**Task statement:** Report every line in the listing below where the string "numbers" shows up.

· · · ·

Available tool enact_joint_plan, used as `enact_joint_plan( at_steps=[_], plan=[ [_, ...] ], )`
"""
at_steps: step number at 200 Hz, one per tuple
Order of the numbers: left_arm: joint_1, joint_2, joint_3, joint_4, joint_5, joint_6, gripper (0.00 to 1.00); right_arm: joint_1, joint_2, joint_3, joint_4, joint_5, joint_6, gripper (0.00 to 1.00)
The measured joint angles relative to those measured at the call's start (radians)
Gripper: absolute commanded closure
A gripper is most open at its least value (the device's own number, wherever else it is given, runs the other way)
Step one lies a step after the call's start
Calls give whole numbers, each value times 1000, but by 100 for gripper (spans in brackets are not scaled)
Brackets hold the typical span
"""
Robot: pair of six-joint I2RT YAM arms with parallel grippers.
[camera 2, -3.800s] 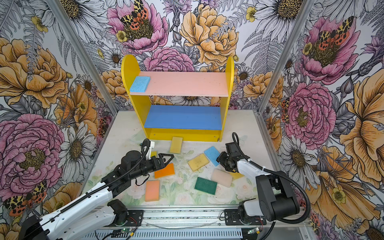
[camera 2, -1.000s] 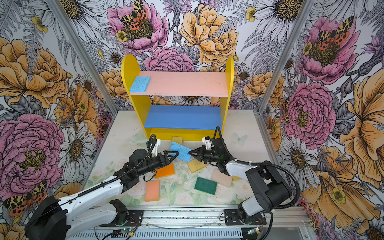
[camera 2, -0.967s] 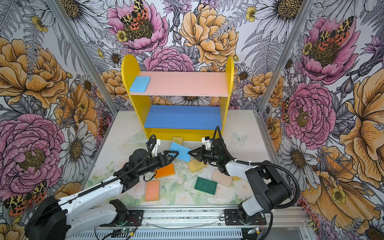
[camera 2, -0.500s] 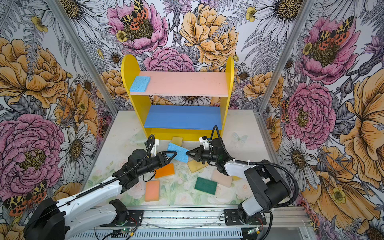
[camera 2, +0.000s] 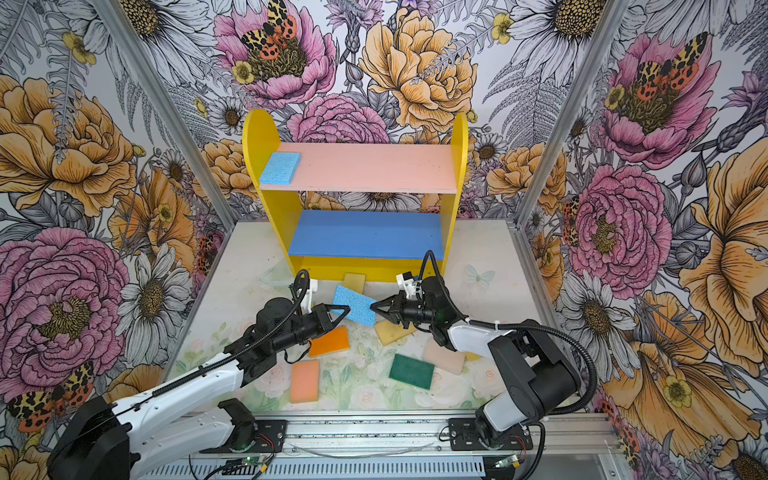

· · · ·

**Response:**
Order of the numbers: left_arm: joint_1, joint_2, joint_3, joint_4, joint_5, joint_6, gripper (0.00 to 1.00); right_arm: joint_1, joint_2, joint_3, joint_4, joint_5, joint_6, gripper (0.00 to 1.00)
Calls give whole numbers, each value times 1000, but by 100 for gripper (spans in brackets are not scaled)

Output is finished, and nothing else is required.